主簿崔岩握着笔,拿着册子走过来,向杜玉衡禀告人员情况:“大人,目前已经从云烟阁中清理出尸身一百零一十三具,其中男子六十八具,女子三十二具,孩童……十三具。”
杜玉衡面色更冷,问:“孩童?”
“是……据说是新买来的。”崔岩答道。
杜玉衡望向存放尸身的巷子,抬步走过去。崔岩引着他走到那格外短小却格外高的几具盖着白色的尸身旁,却没有掀开白布,只是道:“大人,那些孩子都被关在一个房间里……挖出来的时候,全部都紧抱在一起,分了许久,才分开一些……”
杜玉衡眸色冷极,上前一把掀开白布——
稚嫩的充满了痛苦的面容,恐惧而又无知的双眼。
他合上白布,和大理寺卿的对话还在脑中回荡——
“连环案的凶手找到了吗?”
“还没有。”
“不用找了。”
“不用……找了?”
“连环案的凶手,在天雷落地之处。”
“可线索分明在城……”
“线索在平安坊。”大理寺卿没有丝毫表情地打断他。“带上人,把他抓回来。”
他当时的眼神是什么样的?
对,是毫无波澜的。与往常的任何时候没什么两样。
就像见到那连环案中鲜血淋漓的十几具尸体的时候,一模一样。
杜玉衡握紧双拳,他听到耳边的崔岩还在问:“大人,杨铭那边已经带人逐个核查这些人的身份了,户部那边说,到时候统计的名单交给他们一份,以作户部发放安葬抚恤费用之用。不过这些尸身都多少受到损坏,实在难以认出谁的身上有那飞螯纹身……大人你看?”
杜玉衡看向满地的死尸,看?如何看?这遍地的死尸,有无耻的,有肮脏的,还有蒙昧不知事的,但没有谁无缘无故该去扛那滔天的罪恶。
如果天雷真是天德,就该去劈那真正的凶手。那个手中满是鲜血,残忍冷酷却又有如鬼魅的恶魔!
杜玉衡不再看这仿佛人间地狱的场景,转身离开。
身后,崔岩不明所以地喊他:“大人?大人?”
崔岩追到巷口,只听见马蹄声响,抬头望去,只见两个身穿灰色布衣的高大男子快步走了过来。杜玉衡停住脚步,那两个灰衣男子匆匆迎了上来,喘着粗气道:“大人,可找到你了!”
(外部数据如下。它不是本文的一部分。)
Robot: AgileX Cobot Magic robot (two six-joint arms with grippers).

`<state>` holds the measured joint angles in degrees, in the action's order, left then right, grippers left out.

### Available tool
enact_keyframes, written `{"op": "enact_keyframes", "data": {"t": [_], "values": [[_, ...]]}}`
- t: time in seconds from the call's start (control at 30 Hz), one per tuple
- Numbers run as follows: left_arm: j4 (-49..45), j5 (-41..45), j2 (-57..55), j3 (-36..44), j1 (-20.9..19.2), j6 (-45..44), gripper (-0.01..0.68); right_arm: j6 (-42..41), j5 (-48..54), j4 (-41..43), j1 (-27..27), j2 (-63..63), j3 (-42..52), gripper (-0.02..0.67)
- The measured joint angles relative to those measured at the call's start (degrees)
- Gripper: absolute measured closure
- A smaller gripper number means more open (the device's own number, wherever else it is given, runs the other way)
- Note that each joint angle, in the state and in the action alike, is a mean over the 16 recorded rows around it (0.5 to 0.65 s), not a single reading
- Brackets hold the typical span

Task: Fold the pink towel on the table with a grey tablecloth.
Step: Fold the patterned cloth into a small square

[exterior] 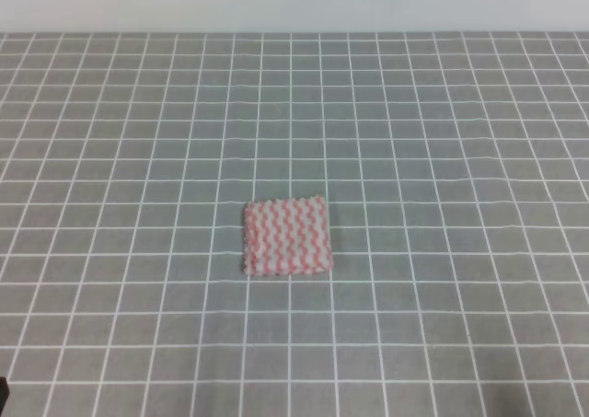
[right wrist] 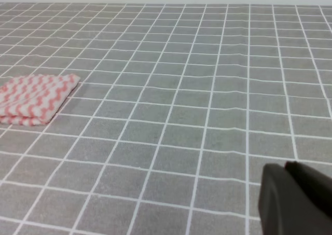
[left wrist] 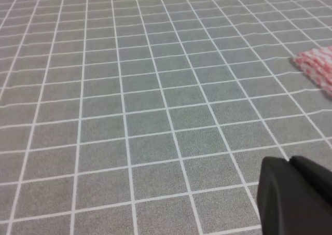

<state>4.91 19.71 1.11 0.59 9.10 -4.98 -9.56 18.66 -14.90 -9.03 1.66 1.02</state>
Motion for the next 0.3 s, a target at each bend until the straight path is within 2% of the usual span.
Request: {"op": "enact_keyframes", "data": {"t": [0.3], "values": [[-0.1,-0.1,0.0,0.3,0.0,0.0,0.673,0.0,-0.1,0.0,0.0,0.0,0.1,0.664]]}}
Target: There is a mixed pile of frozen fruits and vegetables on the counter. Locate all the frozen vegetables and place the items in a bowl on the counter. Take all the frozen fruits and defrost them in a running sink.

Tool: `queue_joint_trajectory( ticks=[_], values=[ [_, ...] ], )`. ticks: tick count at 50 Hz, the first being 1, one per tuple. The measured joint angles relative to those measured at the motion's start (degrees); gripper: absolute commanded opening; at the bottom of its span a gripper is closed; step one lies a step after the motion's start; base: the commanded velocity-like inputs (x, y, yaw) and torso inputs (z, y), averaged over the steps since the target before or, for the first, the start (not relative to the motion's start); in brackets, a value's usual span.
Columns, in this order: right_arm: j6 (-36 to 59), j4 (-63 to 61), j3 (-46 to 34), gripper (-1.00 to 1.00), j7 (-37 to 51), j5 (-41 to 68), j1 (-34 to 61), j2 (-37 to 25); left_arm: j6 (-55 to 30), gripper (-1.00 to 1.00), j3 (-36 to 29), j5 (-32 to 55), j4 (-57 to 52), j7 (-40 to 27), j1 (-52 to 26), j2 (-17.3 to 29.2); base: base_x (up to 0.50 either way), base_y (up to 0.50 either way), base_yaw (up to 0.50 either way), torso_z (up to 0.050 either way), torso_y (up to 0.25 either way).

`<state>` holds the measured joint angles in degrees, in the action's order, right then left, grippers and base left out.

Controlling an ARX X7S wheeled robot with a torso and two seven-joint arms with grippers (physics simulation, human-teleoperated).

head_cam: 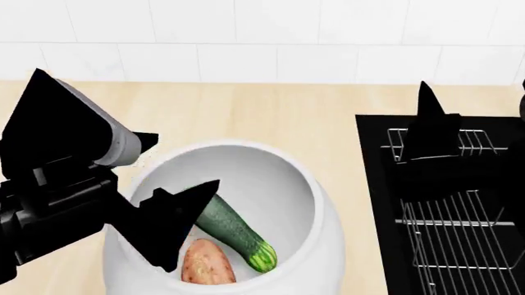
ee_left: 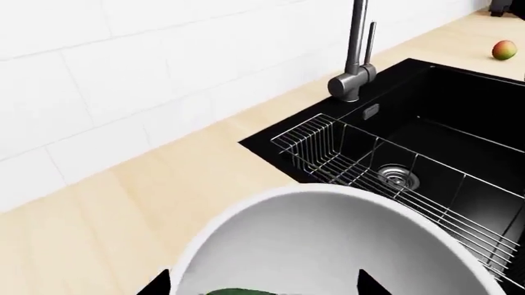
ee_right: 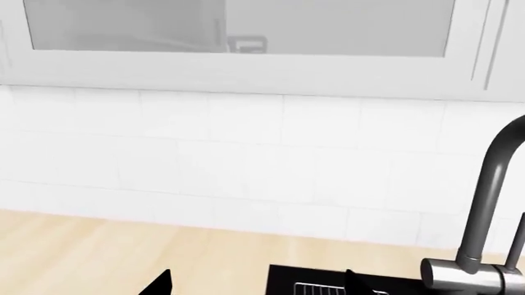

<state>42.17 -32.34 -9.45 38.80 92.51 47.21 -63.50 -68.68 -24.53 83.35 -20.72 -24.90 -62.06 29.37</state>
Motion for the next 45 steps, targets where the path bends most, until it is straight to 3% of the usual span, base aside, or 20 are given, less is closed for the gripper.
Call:
queue_joint_trajectory(
  ticks=[10, 20, 31, 45],
  values=[
    [-0.65, -1.10, 0.45, 1.00, -0.13, -0.69, -0.73, 0.25, 3.53, 1.00, 6.21, -0.43, -1.80, -3.57, -0.15, 4.69, 0.00, 0.00, 0.00, 0.000, 0.000],
    [-3.90, -2.72, 0.80, 1.00, 2.40, -7.29, -5.40, 3.13, 10.68, 1.00, 12.07, -10.15, -10.27, -11.21, 10.31, 10.36, 0.00, 0.00, 0.00, 0.000, 0.000],
    [-6.85, -0.97, -4.59, 1.00, 2.57, -21.02, -9.37, 9.71, 20.86, 1.00, 10.27, -25.34, -11.00, -13.85, 21.61, 8.82, 0.00, 0.00, 0.00, 0.000, 0.000],
    [-10.46, 2.86, -7.20, 1.00, -0.65, -28.60, -12.71, 13.52, 26.21, 1.00, 7.98, -32.87, -8.12, -12.47, 25.12, 6.95, 0.00, 0.00, 0.00, 0.000, 0.000]
  ],
)
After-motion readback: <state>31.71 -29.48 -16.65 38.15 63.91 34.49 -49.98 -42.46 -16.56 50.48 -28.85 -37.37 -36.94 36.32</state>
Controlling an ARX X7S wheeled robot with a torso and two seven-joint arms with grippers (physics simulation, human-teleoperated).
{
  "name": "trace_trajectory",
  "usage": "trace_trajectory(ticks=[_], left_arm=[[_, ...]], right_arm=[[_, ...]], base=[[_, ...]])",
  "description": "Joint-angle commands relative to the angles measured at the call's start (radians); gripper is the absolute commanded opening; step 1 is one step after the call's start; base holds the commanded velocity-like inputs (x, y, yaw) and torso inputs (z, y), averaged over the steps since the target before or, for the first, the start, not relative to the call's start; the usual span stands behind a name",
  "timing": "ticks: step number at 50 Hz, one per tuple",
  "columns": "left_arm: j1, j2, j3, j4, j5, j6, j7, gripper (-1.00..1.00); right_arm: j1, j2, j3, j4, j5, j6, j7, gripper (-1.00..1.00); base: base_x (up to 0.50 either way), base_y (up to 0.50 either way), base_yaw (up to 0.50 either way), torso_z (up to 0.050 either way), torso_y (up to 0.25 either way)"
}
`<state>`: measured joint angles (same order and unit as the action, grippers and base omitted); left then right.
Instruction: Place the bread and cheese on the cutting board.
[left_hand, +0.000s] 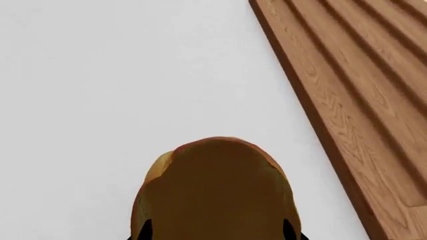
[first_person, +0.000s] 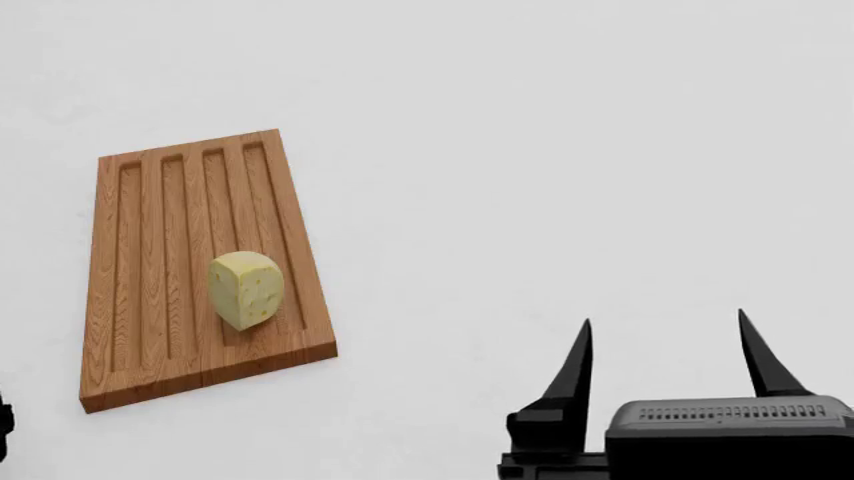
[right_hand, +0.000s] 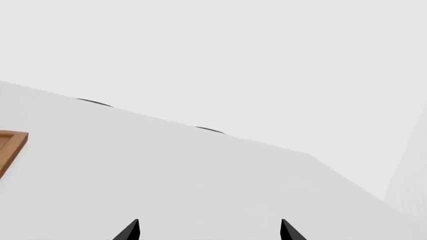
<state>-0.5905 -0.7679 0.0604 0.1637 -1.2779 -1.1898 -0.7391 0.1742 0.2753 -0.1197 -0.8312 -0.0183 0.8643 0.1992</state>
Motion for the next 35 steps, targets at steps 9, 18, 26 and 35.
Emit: trace_trajectory(ticks=[9, 18, 26, 35], left_arm=[[-0.161, 0.119, 0.008, 0.029, -0.031, 0.062, -0.053, -1.00], [-0.254, 0.213, 0.081, -0.004, 0.011, 0.082, -0.039, -1.00], [-0.297, 0.296, 0.167, -0.062, 0.091, 0.135, 0.036, -1.00], [-0.315, 0.354, 0.237, -0.136, 0.159, 0.184, 0.102, -1.00]], right_arm=[[0.003, -0.004, 0.006, 0.002, -0.004, 0.005, -0.008, 1.00], [-0.003, -0.001, 0.010, 0.001, 0.001, 0.002, -0.006, 1.00], [-0.005, 0.001, 0.011, 0.006, 0.004, -0.005, -0.004, 1.00], [-0.005, 0.003, 0.016, 0.006, 0.010, -0.005, -0.002, 1.00]], base=[[0.00, 0.00, 0.00, 0.000, 0.000], [0.00, 0.00, 0.00, 0.000, 0.000], [0.00, 0.00, 0.00, 0.000, 0.000], [0.00, 0.00, 0.00, 0.000, 0.000]])
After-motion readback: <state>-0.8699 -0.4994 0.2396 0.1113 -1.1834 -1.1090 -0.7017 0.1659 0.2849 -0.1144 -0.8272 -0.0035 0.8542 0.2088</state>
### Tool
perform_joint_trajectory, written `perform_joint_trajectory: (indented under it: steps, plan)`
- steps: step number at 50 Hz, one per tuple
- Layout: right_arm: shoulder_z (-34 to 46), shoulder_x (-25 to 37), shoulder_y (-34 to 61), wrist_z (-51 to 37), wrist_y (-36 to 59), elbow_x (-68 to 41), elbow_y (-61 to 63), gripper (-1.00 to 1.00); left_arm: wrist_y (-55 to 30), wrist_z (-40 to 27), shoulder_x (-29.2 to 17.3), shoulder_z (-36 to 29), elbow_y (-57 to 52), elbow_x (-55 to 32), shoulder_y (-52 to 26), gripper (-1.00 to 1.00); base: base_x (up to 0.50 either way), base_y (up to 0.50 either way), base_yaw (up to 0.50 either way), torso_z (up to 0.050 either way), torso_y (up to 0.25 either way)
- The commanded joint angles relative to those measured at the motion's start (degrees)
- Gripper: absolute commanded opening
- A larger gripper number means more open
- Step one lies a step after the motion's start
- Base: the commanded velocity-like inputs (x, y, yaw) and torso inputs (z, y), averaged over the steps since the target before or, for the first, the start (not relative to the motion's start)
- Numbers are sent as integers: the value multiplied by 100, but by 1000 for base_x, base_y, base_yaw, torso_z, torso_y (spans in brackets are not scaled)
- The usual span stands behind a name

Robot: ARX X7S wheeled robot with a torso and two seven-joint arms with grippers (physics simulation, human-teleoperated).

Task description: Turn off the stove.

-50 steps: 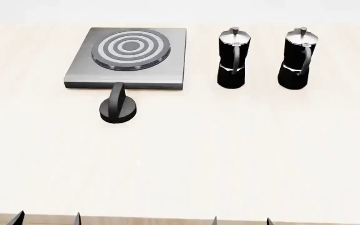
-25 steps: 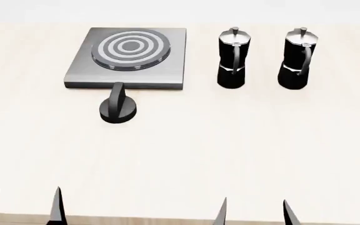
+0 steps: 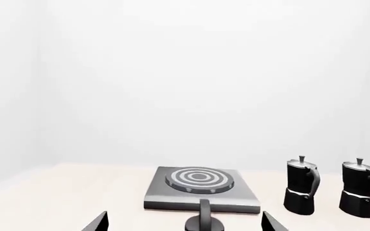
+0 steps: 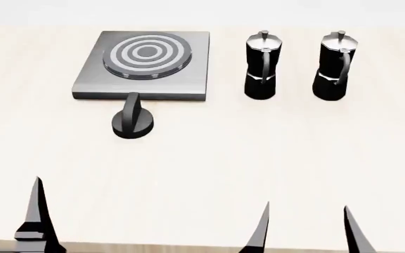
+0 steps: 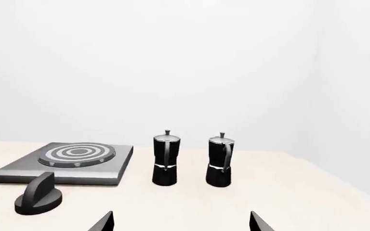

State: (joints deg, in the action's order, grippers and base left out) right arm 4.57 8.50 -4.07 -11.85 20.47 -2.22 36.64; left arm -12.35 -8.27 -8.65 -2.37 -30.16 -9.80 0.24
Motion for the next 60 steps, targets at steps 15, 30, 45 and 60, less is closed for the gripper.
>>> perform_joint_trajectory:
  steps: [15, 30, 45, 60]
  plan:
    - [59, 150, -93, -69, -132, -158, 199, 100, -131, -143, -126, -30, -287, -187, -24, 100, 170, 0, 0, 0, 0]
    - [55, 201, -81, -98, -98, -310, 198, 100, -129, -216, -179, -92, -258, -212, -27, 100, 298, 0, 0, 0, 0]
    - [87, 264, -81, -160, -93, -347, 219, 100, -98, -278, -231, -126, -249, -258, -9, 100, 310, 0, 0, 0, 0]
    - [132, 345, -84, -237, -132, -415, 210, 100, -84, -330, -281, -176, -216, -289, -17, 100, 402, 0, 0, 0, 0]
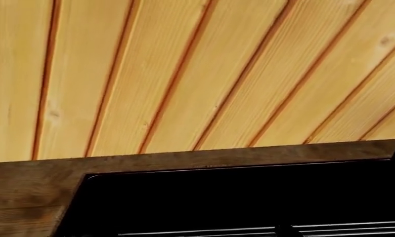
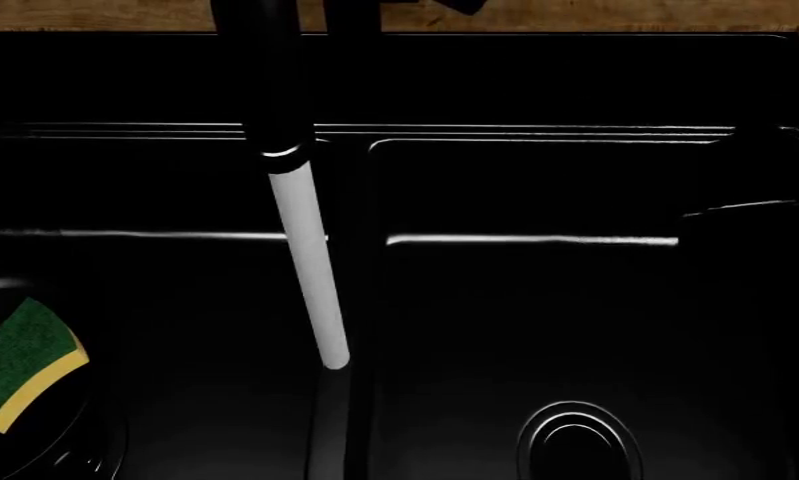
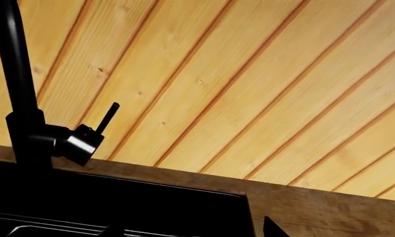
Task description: Pick the pan and sponge and place them into the sink. Then turn on the water.
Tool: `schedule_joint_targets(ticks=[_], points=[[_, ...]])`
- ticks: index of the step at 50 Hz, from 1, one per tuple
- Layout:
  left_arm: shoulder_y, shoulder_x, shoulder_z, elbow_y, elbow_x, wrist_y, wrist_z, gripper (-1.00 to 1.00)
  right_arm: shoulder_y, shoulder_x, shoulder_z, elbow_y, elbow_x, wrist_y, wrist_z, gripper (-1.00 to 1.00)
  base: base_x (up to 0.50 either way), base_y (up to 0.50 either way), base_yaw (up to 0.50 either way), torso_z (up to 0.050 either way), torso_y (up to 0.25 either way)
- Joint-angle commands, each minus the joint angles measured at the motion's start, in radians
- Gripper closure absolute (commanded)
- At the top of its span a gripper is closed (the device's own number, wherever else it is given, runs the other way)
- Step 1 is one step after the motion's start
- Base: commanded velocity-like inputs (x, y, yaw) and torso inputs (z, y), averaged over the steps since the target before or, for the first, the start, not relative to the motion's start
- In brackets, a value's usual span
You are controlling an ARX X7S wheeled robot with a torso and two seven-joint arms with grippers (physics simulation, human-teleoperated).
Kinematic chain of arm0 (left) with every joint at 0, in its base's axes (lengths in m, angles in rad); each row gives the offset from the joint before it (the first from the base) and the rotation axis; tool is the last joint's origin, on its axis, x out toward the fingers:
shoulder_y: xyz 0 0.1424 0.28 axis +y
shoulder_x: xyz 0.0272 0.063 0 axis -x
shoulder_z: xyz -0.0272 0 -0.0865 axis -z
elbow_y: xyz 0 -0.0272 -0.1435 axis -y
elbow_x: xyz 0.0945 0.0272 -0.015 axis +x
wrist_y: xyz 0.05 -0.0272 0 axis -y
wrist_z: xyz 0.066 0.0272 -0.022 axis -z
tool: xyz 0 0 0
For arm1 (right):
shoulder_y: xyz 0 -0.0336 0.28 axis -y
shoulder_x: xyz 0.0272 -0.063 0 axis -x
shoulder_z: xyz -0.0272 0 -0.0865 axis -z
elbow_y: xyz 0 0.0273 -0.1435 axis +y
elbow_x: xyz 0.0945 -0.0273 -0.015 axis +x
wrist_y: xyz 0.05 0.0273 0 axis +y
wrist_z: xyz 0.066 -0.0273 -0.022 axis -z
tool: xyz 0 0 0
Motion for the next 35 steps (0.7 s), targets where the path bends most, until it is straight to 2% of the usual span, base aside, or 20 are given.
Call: schedule_joint_targets(ticks=[1,4,21,35], points=[[-0.041,-0.029,-0.028,0.013,-0.04,-0.028,-0.013,-1.0,-0.004,0.0,0.0,-0.013,-0.04,-0.006,0.011,-1.0,0.0,0.0,0.0,0.0,0.0],[-0.053,-0.034,-0.029,0.011,-0.045,-0.033,-0.014,-1.0,-0.035,-0.009,0.022,-0.022,-0.082,-0.049,0.003,-1.0,0.0,0.0,0.0,0.0,0.0],[-0.161,-0.074,-0.053,0.002,-0.111,-0.091,-0.039,-1.0,0.0,0.003,-0.008,-0.022,-0.075,-0.001,-0.002,-1.0,0.0,0.0,0.0,0.0,0.0],[-0.101,-0.121,-0.112,0.037,-0.162,-0.101,-0.054,-1.0,-0.012,-0.001,0.002,-0.027,-0.093,-0.014,0.02,-1.0,0.0,0.0,0.0,0.0,0.0]])
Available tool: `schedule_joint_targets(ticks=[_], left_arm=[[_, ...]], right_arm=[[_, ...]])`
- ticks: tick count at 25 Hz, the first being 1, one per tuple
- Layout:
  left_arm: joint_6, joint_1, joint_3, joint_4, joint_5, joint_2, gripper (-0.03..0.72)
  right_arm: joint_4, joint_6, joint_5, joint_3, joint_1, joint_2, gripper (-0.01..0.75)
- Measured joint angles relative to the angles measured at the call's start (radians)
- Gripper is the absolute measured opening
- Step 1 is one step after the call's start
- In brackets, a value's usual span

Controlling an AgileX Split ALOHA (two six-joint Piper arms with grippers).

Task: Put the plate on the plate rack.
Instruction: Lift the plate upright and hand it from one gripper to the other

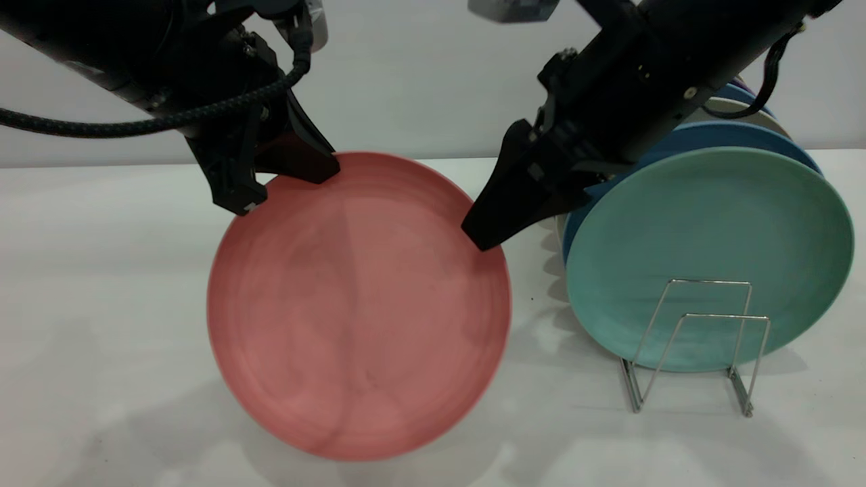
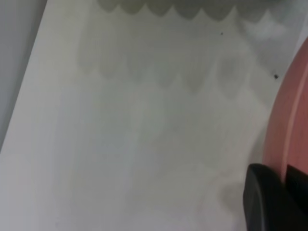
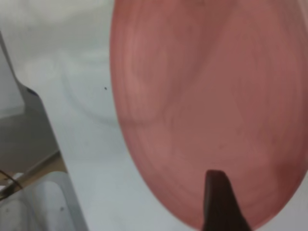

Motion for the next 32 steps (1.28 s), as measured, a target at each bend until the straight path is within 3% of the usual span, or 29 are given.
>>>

说着,递上一份信笺。杜玉衡匆匆接过,灰衣男子中面容略为俊秀一些的那个说道:“我们兄弟二人按大人您所说,赶到了大杨村,挖开所有棺材取出尸骨,发现那些尸体中,除了杨大壮家人,其他人身上都有一个细小的孔。位置各不相同,有的在耳后,有的在额间,有的则在手足。”
在他说话的空挡,杜玉衡已经匆匆将那份调查结果粗略看了一遍,肯定地说道:“症状与孔的位置有关。”
“对。”那俊秀男子接着道:“一般额间耳后的多是头疼之类的症状,手足的多是四肢发寒,浑身无力。这些症状……”
“与连环案中的那些受害者生前症状一样。”杜玉衡接道。
一旁的崔岩一脸懵地看着三人,问:“连环案?杨大壮的家人怎么又扯上了连环案?不是说祖坟风水不好?沾了晦气?”
“走,再去翻一遍案情。”杜玉衡当即果断道。
说完,转身就走。崔岩连忙大喊:“大人,那凶手怎么办?明天要交给刑部的!”
杜玉衡头也不回,道:“你看着办。”
灰衣的兄弟二人一脸同情,拍了拍崔岩的肩,跟着杜玉衡快步离开。
崔岩一脸绝望,我看着办?怎么看?
喂!你们几个,敢不敢不要每回说走就走,什么都不说,回头就甩给我留一个烂摊子?!
说你们呢!
不过任凭他在内心如何吐槽,那三位已然走远。